Sometimes Werner had to pull down heavy crates from shelves, remove and replace materials that had passed their expiration dates, and then hoist the crates back up onto the shelves. He unpacked and repacked artillery shells.  One time he installed guide wires along a steep trail; another time he removed fire-prone dry brush near ammunition dumps.  He shared such chores with other members of the Sar-El, a corps of volunteer men and women ranging in age from their teens to their 70s, who are inspired to help Israel to be always ready to defend itself.

Throughout the years, Werner and his compatriots prided themselves on being able to quickly finish whatever work was assigned to them — so quickly, in fact, that they would do in a few hours what had been expected to take a full day.  Their pace often would outrun the available materials, giving them time to take much needed showers, eat together, and learn about each other and about the soldiers with whom they came in daily contact.

Werner had one pet peeve: laziness.  Whether fellow volunteers or soldiers, those who shirked their work irked him.  He also was offended—and quick to speak against—any instances of sexual harassment in the mixed gender workplaces.

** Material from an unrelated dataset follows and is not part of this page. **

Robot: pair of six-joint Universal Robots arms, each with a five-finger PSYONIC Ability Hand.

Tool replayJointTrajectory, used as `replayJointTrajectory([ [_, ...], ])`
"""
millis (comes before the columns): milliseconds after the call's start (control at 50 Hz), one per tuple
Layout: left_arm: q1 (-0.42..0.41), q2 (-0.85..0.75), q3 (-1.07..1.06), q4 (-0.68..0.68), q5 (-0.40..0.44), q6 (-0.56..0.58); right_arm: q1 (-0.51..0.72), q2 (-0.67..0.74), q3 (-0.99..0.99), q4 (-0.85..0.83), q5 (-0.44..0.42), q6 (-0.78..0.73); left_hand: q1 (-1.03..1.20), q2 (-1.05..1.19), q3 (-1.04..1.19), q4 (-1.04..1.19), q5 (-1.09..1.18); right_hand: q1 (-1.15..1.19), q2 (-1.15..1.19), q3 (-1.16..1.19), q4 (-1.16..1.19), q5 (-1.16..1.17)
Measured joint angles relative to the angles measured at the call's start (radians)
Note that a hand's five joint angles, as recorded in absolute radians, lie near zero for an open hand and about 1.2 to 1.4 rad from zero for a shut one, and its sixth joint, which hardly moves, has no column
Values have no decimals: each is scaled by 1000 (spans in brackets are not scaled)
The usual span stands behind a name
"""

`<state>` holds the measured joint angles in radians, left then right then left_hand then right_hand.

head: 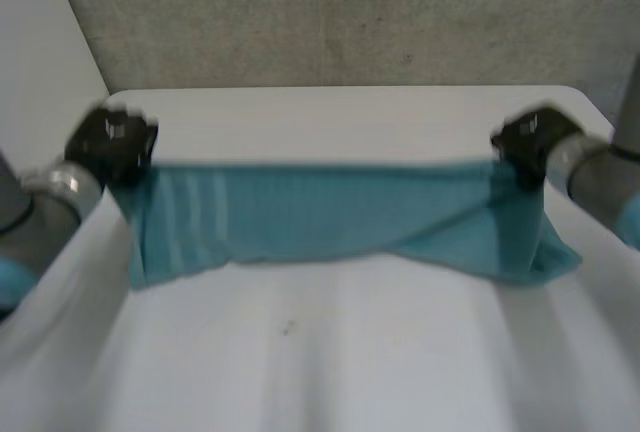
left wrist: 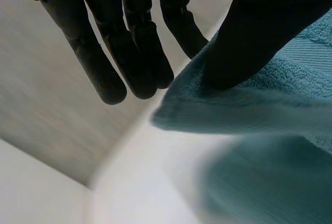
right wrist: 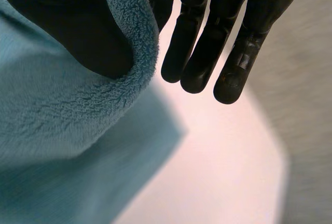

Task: Fold the laundry

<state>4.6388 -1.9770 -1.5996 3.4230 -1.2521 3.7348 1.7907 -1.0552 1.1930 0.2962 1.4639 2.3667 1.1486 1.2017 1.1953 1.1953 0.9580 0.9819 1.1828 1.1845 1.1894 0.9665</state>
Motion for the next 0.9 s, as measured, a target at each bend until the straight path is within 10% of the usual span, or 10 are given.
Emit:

Typically, the Sar-El volunteers were rewarded with lectures and field trips to different points of military and cultural interest in Israel, providing them with insights which Werner dutifully passes along.  To provide readers with a timeline, Warner recites the chronology of major events in Israel and the Jewish world between and during his assignments.  The book was completed so recently tht it includes a reference to last year’s armed attack on Chabad of Poway, right here in San Diego County, that took the life of Lori Gilbert Kaye.